AI Guidelines for Businesses: Using AI in Your Own Company
- Determine and Define the Success Criteria
Once the correct use case has been identified, it is also easier to determine the next steps, such as defining the success criteria. Not all available solutions are suitable for every use case. For this reason, a few parameters, so-called “success criteria,” need to be defined in advance.
These criteria are:
♦ Business needs
♦ Data sources and data quality
♦ Semantic relationships and extraction
♦ ROI calculation
Business needs refer to the discrepancy between the actual situation (real-world practice) and the target situation when the solution has been optimally implemented. After the specific discrepancies have been formulated and the implementation requirements have been defined, companies need to know what data they need from which data sources in order to achieve the desired objectives. After all, businesses possess a tremendous wealth of data that is stored in countless different sources—or perhaps has even been forgotten. Sensor/machine data, big data, documents, Internet, SharePoint, and historical company data are just a few examples. In order to extract information from this existing data and to make it usable in the form of knowledge, the relationships between the various pieces of information must be extracted and models need to be constructed so that further information can then be correctly interpreted and interlinked.
In terms of impact monitoring, it is necessary to define meaningful KPIs (Key Performance Indicators) in advance that can be understood by both employees and other stakeholders. These provide the hard facts used to measure success and serve as the basis for the ROI calculation.
- Hands-on Testing With Company Data
A proof of concept (PoC) is an important milestone for implementing AI solutions. It provides the foundation for further decisions and should help separate the wheat from the chaff among the vendors. In our experience, it doesn’t make much sense to try to establish the PoC simply by presenting a set of slides. The customer should use their own data to test whether the identified requirements can actually be met using the solution. At the same time, a PoC using a company’s own data makes it possible to identify problems at an early stage, and the results can then be integrated seamlessly into live operation.
One factor that should not be underestimated when it comes to successfully implementing AI-based solutions is the quality of the existing company data.

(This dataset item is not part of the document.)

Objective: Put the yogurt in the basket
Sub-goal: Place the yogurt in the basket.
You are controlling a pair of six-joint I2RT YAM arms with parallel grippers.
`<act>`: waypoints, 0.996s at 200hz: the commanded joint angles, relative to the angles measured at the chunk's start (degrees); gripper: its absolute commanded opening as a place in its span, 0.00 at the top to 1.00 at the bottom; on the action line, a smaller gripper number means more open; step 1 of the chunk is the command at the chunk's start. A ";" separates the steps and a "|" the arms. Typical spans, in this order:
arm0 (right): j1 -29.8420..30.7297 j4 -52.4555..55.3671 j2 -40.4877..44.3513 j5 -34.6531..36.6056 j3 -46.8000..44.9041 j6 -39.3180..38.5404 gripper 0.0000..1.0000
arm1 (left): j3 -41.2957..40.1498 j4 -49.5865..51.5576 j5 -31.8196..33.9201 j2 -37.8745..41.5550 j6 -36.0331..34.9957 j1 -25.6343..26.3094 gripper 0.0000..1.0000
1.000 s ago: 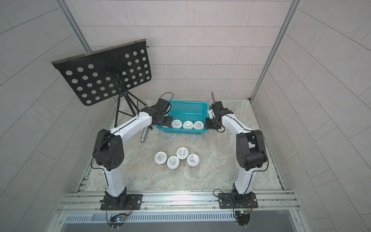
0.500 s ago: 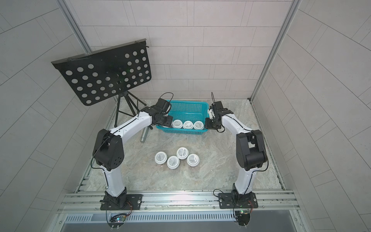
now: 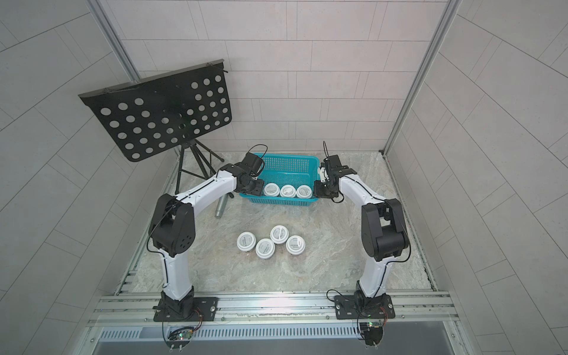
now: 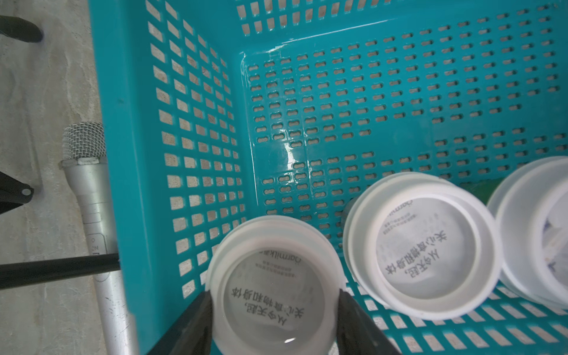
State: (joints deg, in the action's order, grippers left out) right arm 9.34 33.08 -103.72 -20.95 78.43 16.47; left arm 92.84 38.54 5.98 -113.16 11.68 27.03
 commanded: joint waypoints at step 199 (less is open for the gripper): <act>0.16 3.23 0.80 1.33 1.80 -1.26 0.59 | 3.61 3.48 2.69 0.71 0.12 -0.19 0.17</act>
State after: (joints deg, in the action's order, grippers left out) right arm 9.37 33.71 -103.72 -20.67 78.65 16.25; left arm 95.29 40.36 7.77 -115.63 11.94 27.03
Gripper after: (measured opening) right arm 0.407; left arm 0.831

Many challenges can be solved with the help of AI, as long as the required data is of reasonable quality. “Data garbage” can significantly complicate the use of machine learning and AI. For example, if the data is incomplete, present in multiple versions in different data sources, contains inconsistencies, spelling, punctuation or other general errors, it will be difficult to obtain correct and relevant results (garbage-in-garbage-out principle).

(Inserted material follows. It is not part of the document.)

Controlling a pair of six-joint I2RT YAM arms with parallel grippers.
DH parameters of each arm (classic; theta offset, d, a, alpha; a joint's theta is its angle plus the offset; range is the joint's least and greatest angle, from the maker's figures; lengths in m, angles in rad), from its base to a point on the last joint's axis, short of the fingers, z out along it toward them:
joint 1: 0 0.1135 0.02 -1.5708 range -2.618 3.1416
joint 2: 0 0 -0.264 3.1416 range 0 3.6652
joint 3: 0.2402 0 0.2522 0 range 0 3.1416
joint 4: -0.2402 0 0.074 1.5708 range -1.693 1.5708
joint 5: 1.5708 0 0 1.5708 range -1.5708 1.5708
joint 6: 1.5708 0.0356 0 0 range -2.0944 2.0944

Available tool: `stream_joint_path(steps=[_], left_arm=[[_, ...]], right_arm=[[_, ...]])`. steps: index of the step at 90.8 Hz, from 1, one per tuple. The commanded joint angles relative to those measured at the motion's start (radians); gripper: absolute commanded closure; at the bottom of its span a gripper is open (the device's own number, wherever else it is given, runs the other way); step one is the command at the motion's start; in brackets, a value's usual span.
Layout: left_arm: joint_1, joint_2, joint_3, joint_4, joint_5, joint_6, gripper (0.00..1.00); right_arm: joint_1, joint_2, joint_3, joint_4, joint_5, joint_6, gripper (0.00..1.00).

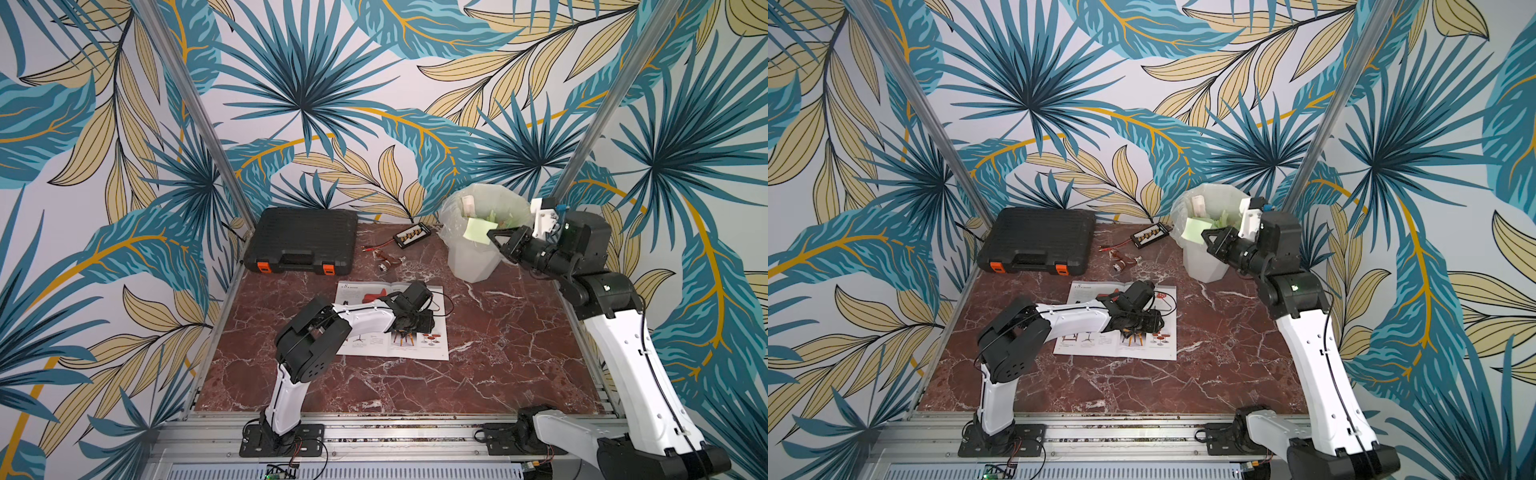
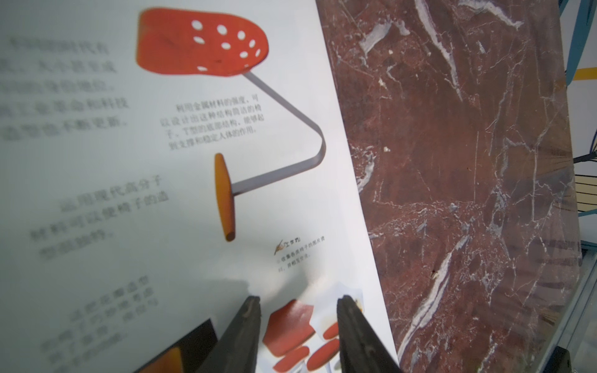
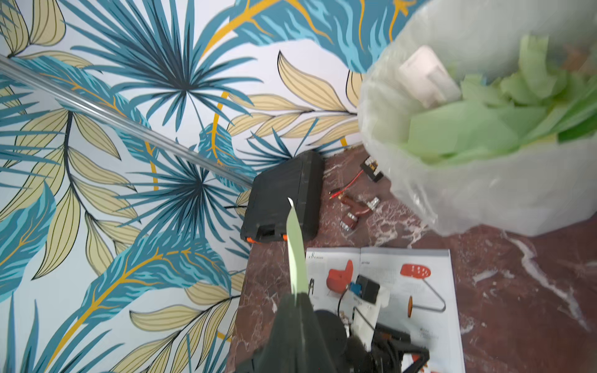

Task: Peel off the used sticky note
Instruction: Place the note in the trash bin.

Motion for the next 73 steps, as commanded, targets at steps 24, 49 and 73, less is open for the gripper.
stream_joint_path(steps=[24, 49, 73], left_arm=[[-0.009, -0.043, 0.006, -0.112, -0.013, 0.031, 0.54], [-0.013, -0.047, 0.047, -0.15, -0.013, 0.051, 0.53], [-0.013, -0.089, 0.065, -0.173, -0.011, 0.066, 0.43]], right_arm=[[-0.14, 0.325, 0.255, -0.029, 0.023, -0.021, 1.0], [-0.168, 0.528, 0.44, -0.131, 0.045, -0.062, 0.92], [-0.175, 0.621, 0.565, -0.256, 0.078, -0.118, 0.67]])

To avoid this, the existing data in the various data sources needs to undergo a more detailed examination beforehand:
View and understand the data: It is necessary at this point to consider which data sources are available in the company and whether all these data sources are relevant for the planned PoC. It may prove useful to first work with and learn from the most relevant data sources. When selecting the solution, care should be taken to ensure that the pool of data sources can be expanded as required.

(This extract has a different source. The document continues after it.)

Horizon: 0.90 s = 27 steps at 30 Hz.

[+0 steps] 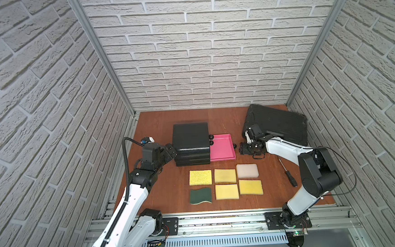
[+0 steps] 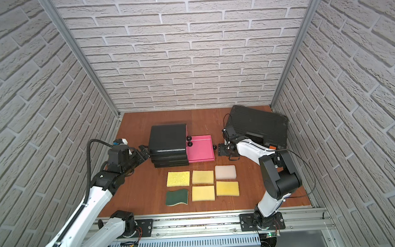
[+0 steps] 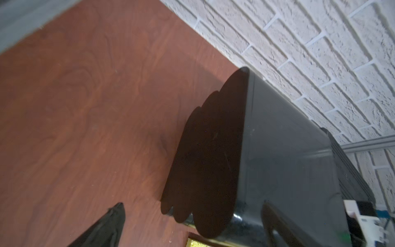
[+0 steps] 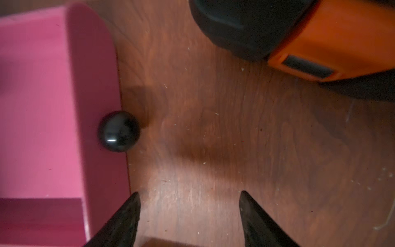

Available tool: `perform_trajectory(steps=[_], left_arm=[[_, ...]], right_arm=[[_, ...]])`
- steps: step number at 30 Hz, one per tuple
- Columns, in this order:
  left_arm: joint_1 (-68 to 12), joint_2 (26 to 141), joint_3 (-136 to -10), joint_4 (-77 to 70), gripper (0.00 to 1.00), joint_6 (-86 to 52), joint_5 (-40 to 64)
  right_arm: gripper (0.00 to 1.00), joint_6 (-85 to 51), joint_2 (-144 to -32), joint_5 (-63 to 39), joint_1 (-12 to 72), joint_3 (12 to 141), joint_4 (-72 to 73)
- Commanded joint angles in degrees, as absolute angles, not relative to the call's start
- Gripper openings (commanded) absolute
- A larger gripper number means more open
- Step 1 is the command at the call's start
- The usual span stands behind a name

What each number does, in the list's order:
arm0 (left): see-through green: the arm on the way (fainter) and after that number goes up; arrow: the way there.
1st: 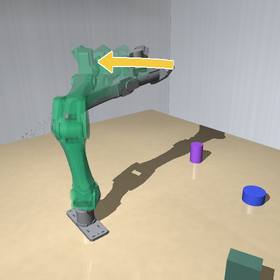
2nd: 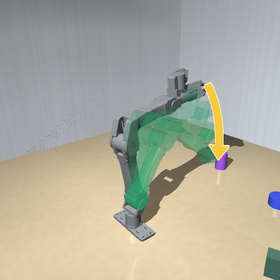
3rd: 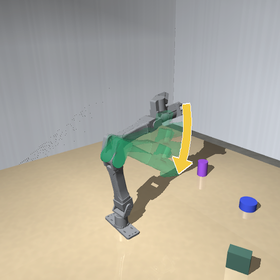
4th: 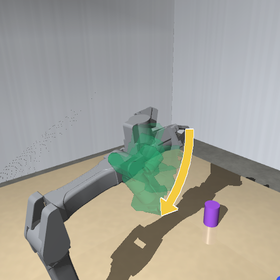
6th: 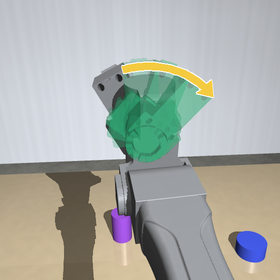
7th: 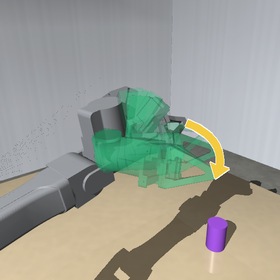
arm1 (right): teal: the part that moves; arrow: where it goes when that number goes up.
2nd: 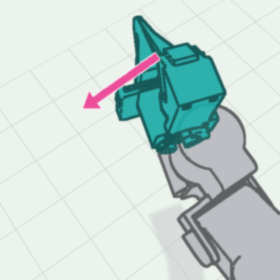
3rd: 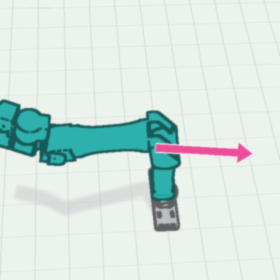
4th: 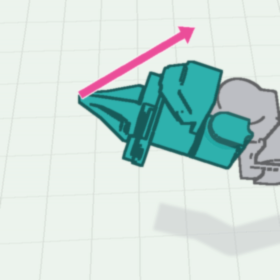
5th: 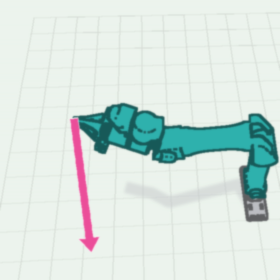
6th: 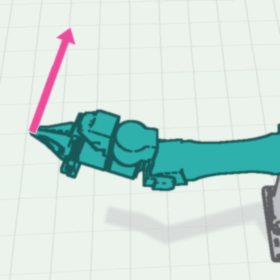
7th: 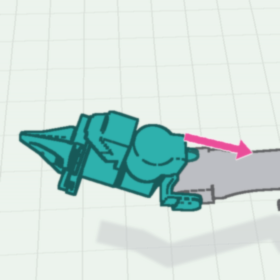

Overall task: Take the sponge out of the drawer
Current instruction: Close the drawer of the storage box.

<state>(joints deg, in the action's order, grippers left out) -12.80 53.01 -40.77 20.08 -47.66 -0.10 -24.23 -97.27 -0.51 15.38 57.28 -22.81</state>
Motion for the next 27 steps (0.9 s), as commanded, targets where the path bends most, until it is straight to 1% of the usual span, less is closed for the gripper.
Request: perform_trajectory(steps=[1, 3, 9, 19, 27], left_arm=[[-11.4, 56.4, -40.3, 9.5, 0.98, -45.7, 10.5], [-10.9, 58.9, -39.9, 6.9, 0.98, -45.3, 12.5], [-10.6, 63.2, -37.5, -0.1, 0.98, -45.5, 17.2], [-10.6, 64.1, -37.1, -3.4, 0.98, -46.0, 20.0], [-10.6, 64.5, -36.5, -5.0, 0.98, -47.1, 21.7]], right_arm=[[0.70, -24.4, -98.2, -3.1, 15.7, 58.8, -19.4], [0.69, -24.1, -99.1, -5.1, 16.4, 58.9, -17.7], [0.68, -23.2, -100.9, -6.9, 20.0, 61.1, -14.9], [0.68, -24.0, -105.2, -10.5, 27.8, 64.1, -8.6], [0.68, -28.0, -109.0, -15.3, 30.4, 62.7, 1.3]])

Data cleansing: The existing data has to be subjected to a critical examination to determine whether all existing file shares are still needed.
Process and link the data appropriately: The better the chosen product is, the less manual effort this step will entail. The ability to automatically recognize essential correlations and, most importantly, to render them visible to the user together with the possibility for providing feedback is a key factor to consider when selecting the right tool.
The steps described above can be carried out in a very short time but are immensely important for the quality of the results.